Pint lincRNA connects the p53 pathway with epigenetic silencing by the Polycomb repressive complex 2
1 Center for Applied Medical Research, University of Navarra, 55 Pio XII Avenue., 31008 Pamplona, Spain
2 Department of Antisense Drug Discovery, Isis Pharmaceuticals, 2855 Gazelle Court., Carlsbad, CA 92008, USA
3 Department of Medical Oncology, Hospital Municipal de Badalona, 9-13 Via Augusta Street, 08911 Badalona, Spain
4 Molecular Oncology and Embryology Laboratory, Human Anatomy Unit, University of Barcelona Medical School, IDIBAPS, 143 Casanova Street, 080360 Barcelona, Spain
5 Department of Oncology, Translational Oncology Division, Health Research Institute Fundación Jiménez Díaz University Hospital, Autonomous University of Madrid, 2 Reyes Catolicos Avenue, 28040 Madrid, Spain
6 Stem Cell and Regenerative Biology, Harvard University, 7 Divinity Avenue, Cambridge, MA 02138, USA
Genome Biology 2013, 14:R104 doi:10.1186/gb-2013-14-9-r104Published: 26 September 2013
The p53 transcription factor is located at the core of a complex wiring of signaling pathways that are critical for the preservation of cellular homeostasis. Only recently it has become clear that p53 regulates the expression of several long intergenic noncoding RNAs (lincRNAs). However, relatively little is known about the role that lincRNAs play in this pathway.
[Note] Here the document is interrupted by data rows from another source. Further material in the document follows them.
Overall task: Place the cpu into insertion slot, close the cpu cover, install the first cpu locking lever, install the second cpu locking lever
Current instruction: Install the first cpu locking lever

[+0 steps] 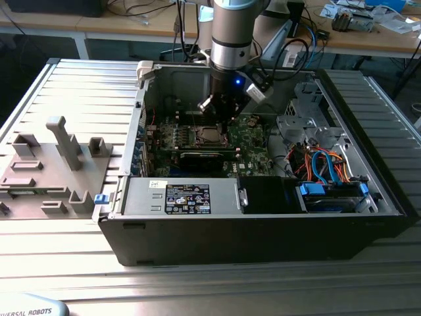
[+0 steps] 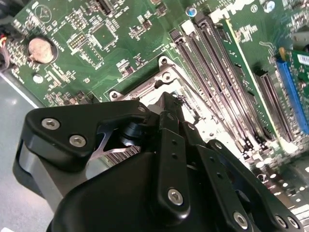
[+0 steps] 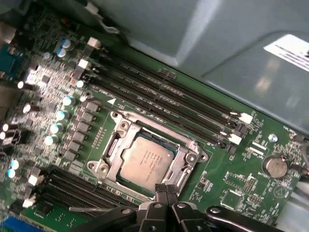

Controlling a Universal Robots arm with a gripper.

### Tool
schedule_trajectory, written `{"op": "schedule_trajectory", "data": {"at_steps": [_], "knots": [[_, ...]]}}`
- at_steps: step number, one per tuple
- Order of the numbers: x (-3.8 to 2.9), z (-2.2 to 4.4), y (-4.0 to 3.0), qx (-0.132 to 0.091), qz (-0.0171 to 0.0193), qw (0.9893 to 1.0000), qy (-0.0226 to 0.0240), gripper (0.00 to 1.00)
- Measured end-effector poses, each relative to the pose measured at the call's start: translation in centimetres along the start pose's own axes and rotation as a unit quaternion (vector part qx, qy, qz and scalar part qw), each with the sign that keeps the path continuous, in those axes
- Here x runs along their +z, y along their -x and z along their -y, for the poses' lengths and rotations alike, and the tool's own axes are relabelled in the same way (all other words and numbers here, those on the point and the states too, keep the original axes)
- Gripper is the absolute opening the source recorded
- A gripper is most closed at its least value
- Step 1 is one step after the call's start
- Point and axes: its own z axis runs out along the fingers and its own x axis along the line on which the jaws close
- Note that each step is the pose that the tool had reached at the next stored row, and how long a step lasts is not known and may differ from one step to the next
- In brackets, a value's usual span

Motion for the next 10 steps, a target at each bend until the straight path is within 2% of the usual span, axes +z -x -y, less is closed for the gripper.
{"op": "schedule_trajectory", "data": {"at_steps": [3,7,10], "knots": [[0.03,0.0,0.01,0.019,-0.0006,0.9998,0.0018,0.11],[0.06,-0.01,0.0,0.043,0.0029,0.999,0.0138,0.11],[0.15,-0.01,0.0,0.065,0.0018,0.9978,0.0142,0.11]]}}
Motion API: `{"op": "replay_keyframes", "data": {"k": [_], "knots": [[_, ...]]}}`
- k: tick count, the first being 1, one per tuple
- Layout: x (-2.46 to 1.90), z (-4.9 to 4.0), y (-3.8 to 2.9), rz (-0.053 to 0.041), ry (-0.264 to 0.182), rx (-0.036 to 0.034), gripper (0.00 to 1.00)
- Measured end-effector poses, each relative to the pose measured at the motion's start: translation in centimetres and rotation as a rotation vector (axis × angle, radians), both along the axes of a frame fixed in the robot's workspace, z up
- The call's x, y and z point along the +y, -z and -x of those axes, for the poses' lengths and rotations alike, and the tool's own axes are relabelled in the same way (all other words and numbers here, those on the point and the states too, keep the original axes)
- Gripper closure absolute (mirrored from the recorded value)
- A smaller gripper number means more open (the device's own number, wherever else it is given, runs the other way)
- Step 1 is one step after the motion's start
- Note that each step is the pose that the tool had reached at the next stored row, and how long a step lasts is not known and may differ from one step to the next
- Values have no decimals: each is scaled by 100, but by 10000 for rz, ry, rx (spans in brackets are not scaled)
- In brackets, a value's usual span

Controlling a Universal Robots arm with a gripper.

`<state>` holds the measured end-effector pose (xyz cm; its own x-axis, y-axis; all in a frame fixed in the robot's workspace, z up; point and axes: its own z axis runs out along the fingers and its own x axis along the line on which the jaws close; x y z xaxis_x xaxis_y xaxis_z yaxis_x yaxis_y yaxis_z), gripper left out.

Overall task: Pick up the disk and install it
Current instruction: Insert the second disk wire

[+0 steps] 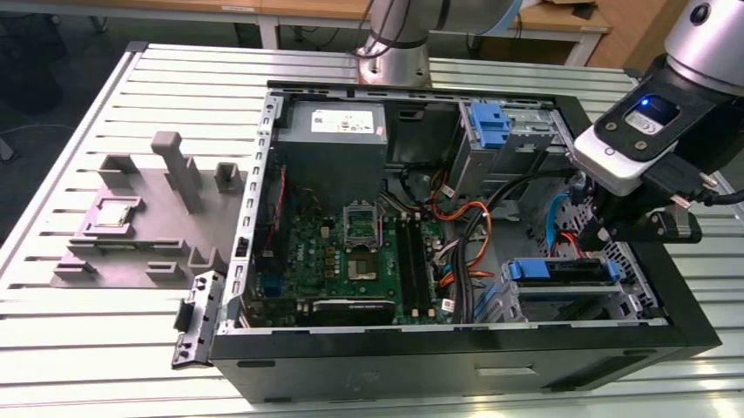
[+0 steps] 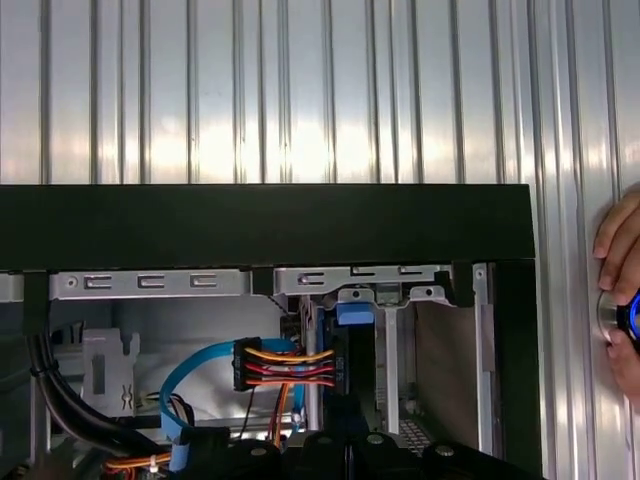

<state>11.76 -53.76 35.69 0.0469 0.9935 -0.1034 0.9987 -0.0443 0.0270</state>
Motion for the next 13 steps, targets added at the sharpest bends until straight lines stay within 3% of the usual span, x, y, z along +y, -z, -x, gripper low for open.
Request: {"op": "replay_keyframes", "data": {"k": [8,13], "knots": [[1,0,-78,0,0,0,90],[27,3,-120,-1,-1,0,90]]}}
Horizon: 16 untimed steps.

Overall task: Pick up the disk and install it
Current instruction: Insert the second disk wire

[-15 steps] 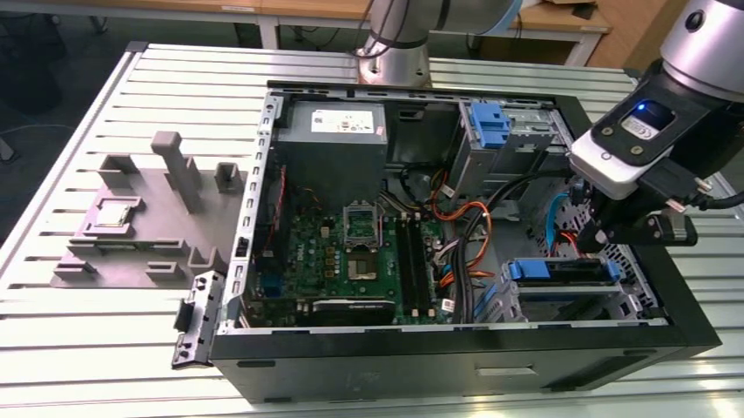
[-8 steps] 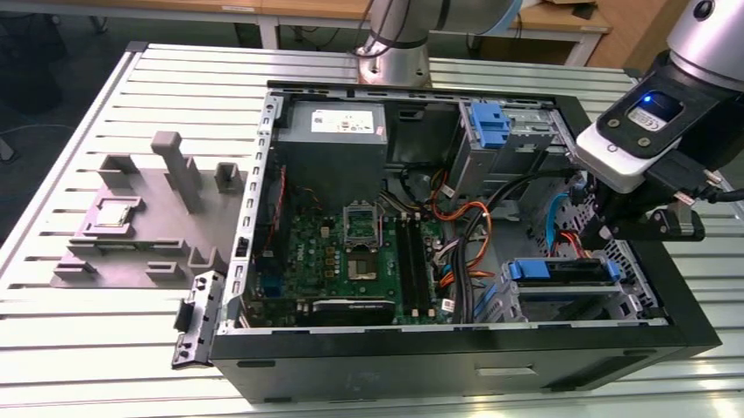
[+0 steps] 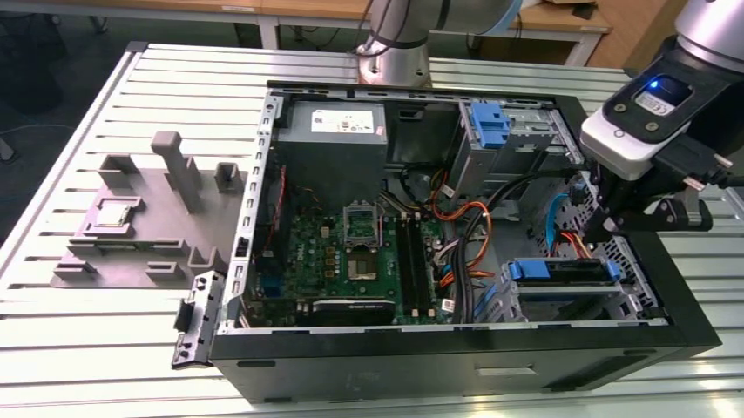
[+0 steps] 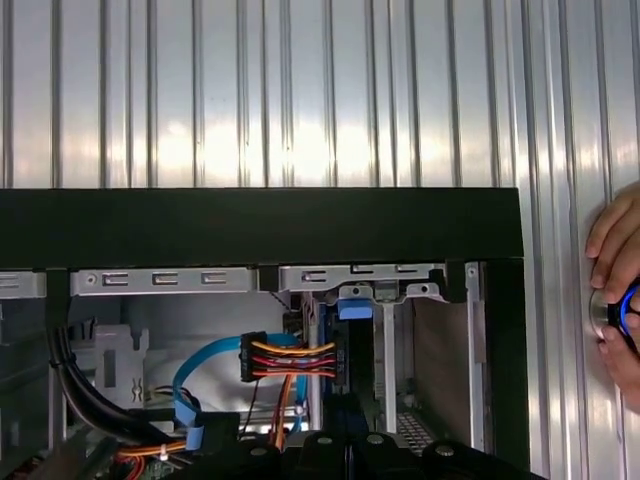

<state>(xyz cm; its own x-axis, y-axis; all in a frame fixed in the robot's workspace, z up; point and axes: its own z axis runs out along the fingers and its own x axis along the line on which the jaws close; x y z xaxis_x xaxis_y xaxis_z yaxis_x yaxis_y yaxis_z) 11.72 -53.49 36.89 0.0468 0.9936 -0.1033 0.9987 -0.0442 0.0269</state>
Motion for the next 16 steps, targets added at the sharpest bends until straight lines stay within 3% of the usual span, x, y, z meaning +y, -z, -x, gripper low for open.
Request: {"op": "replay_keyframes", "data": {"k": [7,16], "knots": [[39,0,-64,-1,0,0,90],[114,0,-94,-2,0,0,90]]}}
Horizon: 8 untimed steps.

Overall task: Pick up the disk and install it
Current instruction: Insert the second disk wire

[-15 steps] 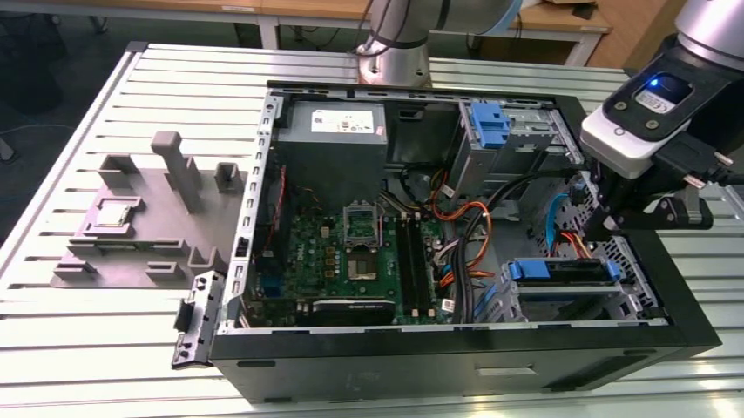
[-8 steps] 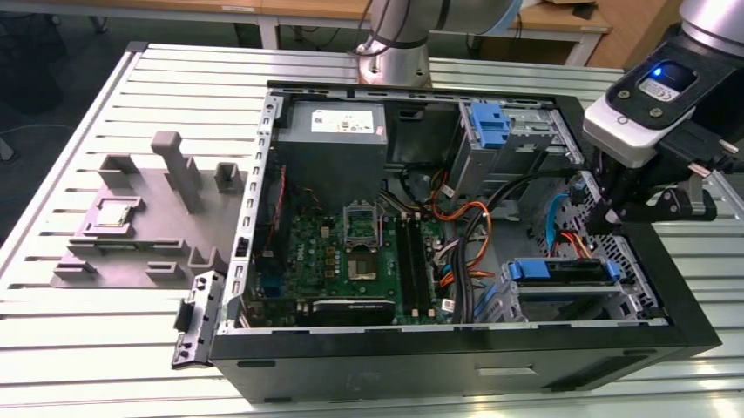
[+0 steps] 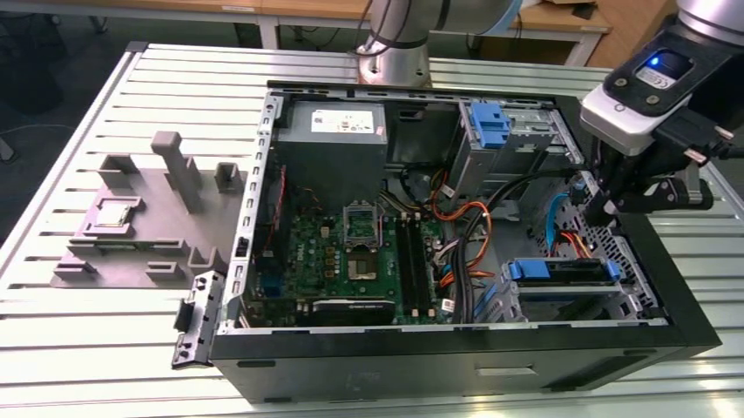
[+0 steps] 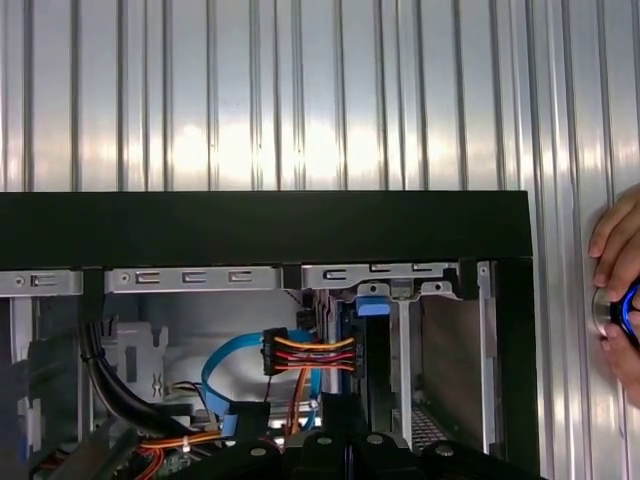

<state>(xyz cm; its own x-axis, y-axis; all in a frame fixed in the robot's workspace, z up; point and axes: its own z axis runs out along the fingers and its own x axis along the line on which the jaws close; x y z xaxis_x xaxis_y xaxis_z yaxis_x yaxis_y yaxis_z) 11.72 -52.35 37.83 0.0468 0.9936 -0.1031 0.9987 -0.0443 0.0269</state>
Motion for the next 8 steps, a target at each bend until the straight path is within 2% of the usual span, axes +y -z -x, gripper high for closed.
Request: {"op": "replay_keyframes", "data": {"k": [8], "knots": [[77,1,-17,-1,39,13,90]]}}
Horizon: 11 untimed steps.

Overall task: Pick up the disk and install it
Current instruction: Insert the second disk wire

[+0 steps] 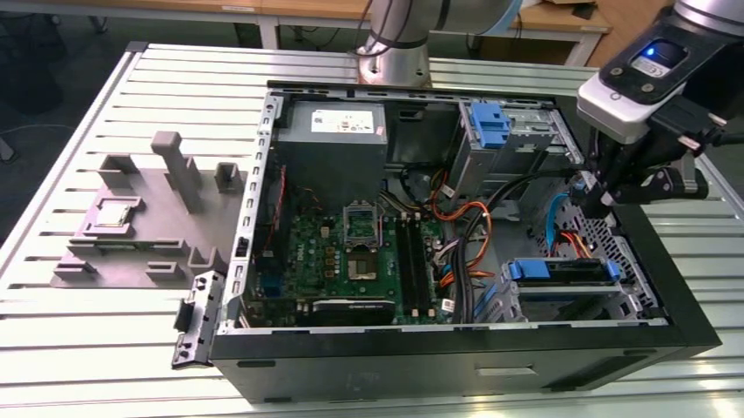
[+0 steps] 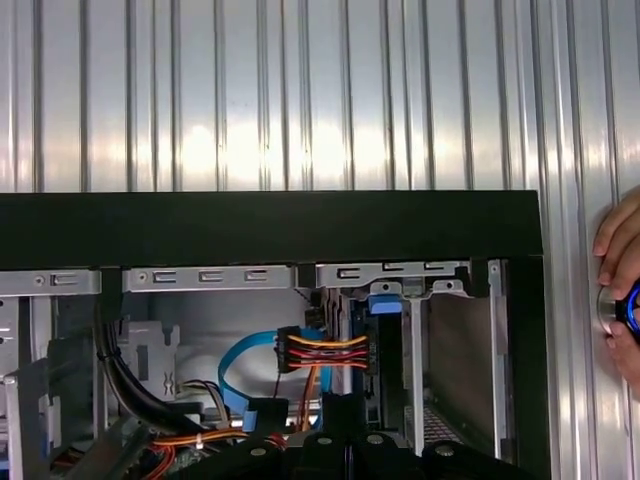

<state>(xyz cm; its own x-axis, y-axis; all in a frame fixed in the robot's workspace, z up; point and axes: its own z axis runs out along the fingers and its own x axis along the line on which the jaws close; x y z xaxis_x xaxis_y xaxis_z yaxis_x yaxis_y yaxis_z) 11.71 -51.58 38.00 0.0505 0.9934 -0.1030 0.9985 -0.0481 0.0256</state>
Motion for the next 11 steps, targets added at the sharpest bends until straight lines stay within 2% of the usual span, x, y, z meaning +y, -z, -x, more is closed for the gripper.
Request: {"op": "replay_keyframes", "data": {"k": [4,11], "knots": [[50,-1,1,-3,4,10,90],[183,-1,0,1,4,10,90]]}}
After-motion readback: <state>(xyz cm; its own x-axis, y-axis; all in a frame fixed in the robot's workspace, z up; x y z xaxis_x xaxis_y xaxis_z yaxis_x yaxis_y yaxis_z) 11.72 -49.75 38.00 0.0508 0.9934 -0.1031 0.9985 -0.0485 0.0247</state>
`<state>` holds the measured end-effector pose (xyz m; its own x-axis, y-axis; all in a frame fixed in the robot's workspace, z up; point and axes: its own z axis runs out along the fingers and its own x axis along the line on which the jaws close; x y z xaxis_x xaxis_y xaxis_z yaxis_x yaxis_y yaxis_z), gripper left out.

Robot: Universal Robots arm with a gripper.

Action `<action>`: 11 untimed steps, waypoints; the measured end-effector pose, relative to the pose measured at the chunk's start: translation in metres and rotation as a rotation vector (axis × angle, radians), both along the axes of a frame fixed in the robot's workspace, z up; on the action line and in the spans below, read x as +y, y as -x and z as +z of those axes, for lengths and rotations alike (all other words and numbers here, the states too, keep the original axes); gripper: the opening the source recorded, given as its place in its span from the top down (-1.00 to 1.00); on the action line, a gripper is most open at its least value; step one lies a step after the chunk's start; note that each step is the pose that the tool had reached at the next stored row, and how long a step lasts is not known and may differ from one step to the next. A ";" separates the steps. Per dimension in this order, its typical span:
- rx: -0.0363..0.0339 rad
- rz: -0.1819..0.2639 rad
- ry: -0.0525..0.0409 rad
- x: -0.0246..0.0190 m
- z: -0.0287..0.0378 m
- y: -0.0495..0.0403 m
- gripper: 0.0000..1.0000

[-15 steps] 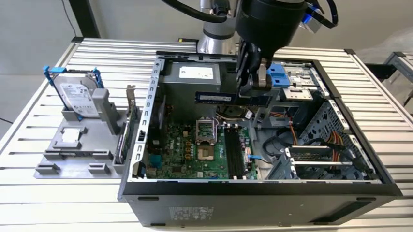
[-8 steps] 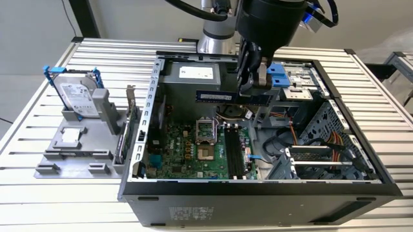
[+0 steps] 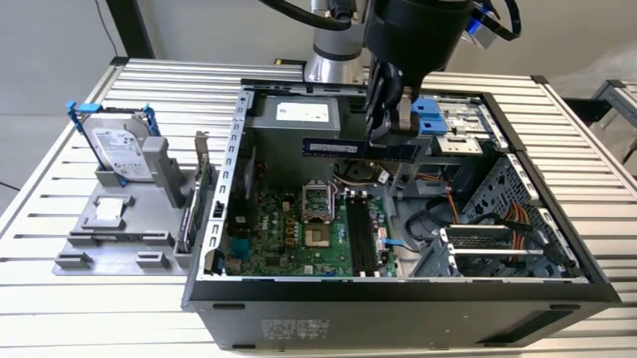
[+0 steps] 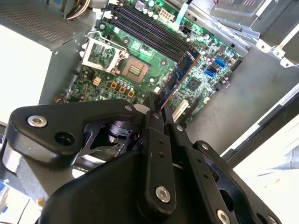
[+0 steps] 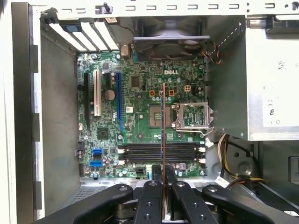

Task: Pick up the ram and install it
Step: 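Pick up the ram and move it above insertion slot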

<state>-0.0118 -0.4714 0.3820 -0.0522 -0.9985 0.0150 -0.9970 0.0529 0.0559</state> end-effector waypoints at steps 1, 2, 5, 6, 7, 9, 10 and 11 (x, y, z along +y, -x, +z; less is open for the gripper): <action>0.0000 0.000 -0.0001 0.0006 0.0000 -0.0001 1.00; 0.0000 0.000 0.0000 0.0013 0.0000 -0.0003 1.00; -0.0001 0.000 -0.0001 0.0033 0.0000 -0.0008 1.00; 0.0000 0.000 -0.0001 0.0039 0.0000 -0.0009 1.00; 0.0000 0.000 0.0000 0.0044 0.0000 -0.0010 1.00; 0.0000 0.000 0.0000 0.0052 0.0000 -0.0011 1.00; -0.0001 0.000 -0.0001 0.0055 -0.0001 -0.0012 1.00; 0.0000 0.000 0.0000 0.0059 0.0000 -0.0012 1.00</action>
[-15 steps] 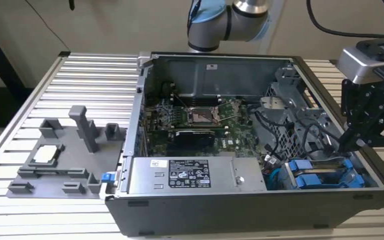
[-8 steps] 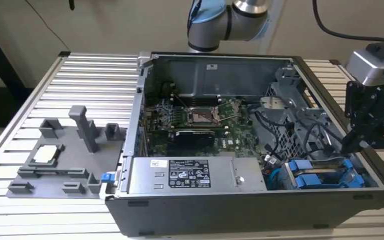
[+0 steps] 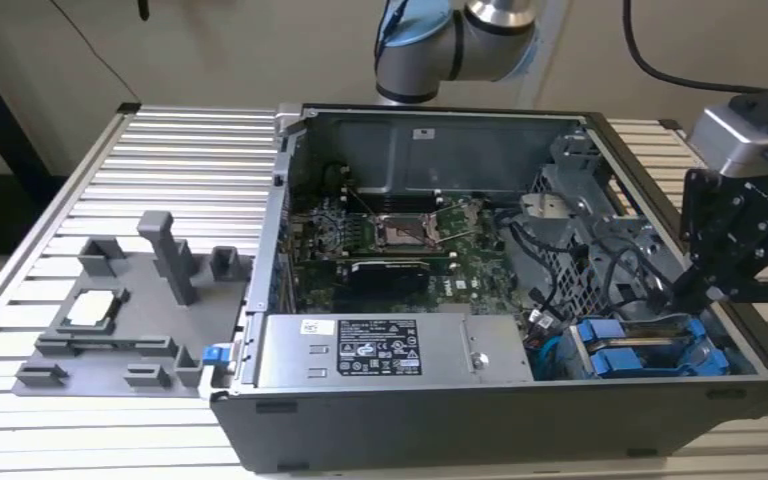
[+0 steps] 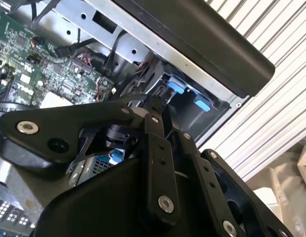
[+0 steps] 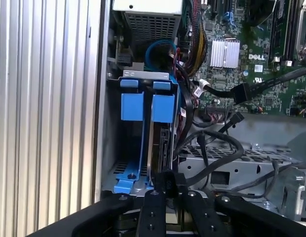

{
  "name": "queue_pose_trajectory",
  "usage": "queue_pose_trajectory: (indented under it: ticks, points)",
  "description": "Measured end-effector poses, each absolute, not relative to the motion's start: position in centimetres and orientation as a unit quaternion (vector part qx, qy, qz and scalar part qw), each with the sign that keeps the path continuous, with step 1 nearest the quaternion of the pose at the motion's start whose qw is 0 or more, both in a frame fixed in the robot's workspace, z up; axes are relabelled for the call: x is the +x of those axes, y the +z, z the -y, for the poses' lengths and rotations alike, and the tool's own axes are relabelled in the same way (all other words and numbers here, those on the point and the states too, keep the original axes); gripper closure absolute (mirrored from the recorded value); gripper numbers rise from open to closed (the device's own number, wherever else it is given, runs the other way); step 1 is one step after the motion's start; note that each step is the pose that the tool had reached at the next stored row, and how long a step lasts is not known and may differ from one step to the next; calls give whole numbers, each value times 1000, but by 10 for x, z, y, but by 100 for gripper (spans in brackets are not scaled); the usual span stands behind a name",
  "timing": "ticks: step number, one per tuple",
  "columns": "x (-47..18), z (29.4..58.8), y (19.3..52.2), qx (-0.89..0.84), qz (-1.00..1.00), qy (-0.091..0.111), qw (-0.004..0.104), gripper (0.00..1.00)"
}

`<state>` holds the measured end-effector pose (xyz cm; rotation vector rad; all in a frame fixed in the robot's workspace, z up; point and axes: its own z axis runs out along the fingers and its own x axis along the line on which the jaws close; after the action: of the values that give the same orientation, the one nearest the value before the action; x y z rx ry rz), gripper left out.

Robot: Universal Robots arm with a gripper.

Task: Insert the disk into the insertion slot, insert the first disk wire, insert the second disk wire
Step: 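Insert the first disk wire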

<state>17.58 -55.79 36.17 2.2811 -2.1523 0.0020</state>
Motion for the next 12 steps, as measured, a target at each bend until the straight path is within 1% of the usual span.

Here we characterize a lincRNA named Pint (p53 induced noncoding transcript). We show that Pint is a ubiquitously expressed lincRNA that is finely regulated by p53. In mouse cells, Pint promotes cell proliferation and survival by regulating the expression of genes of the TGF-β, MAPK and p53 pathways. Pint is a nuclear lincRNA that directly interacts with the Polycomb repressive complex 2 (PRC2), and is required for PRC2 targeting of specific genes for H3K27 tri-methylation and repression. Furthermore, Pint functional activity is highly dependent on PRC2 expression. We have also identified Pint human ortholog (PINT), which presents suggestive analogies with the murine lincRNA. PINT is similarly regulated by p53, and its expression significantly correlates with the same cellular pathways as the mouse ortholog, including the p53 pathway. Interestingly, PINT is downregulated in colon primary tumors, while its overexpression inhibits the proliferation of tumor cells, suggesting a possible role as tumor suppressor.
Our results reveal a p53 autoregulatory negative mechanism where a lincRNA connects p53 activation with epigenetic silencing by PRC2. Additionally, we show analogies and differences between the murine and human orthologs, identifying a novel tumor suppressor candidate lincRNA.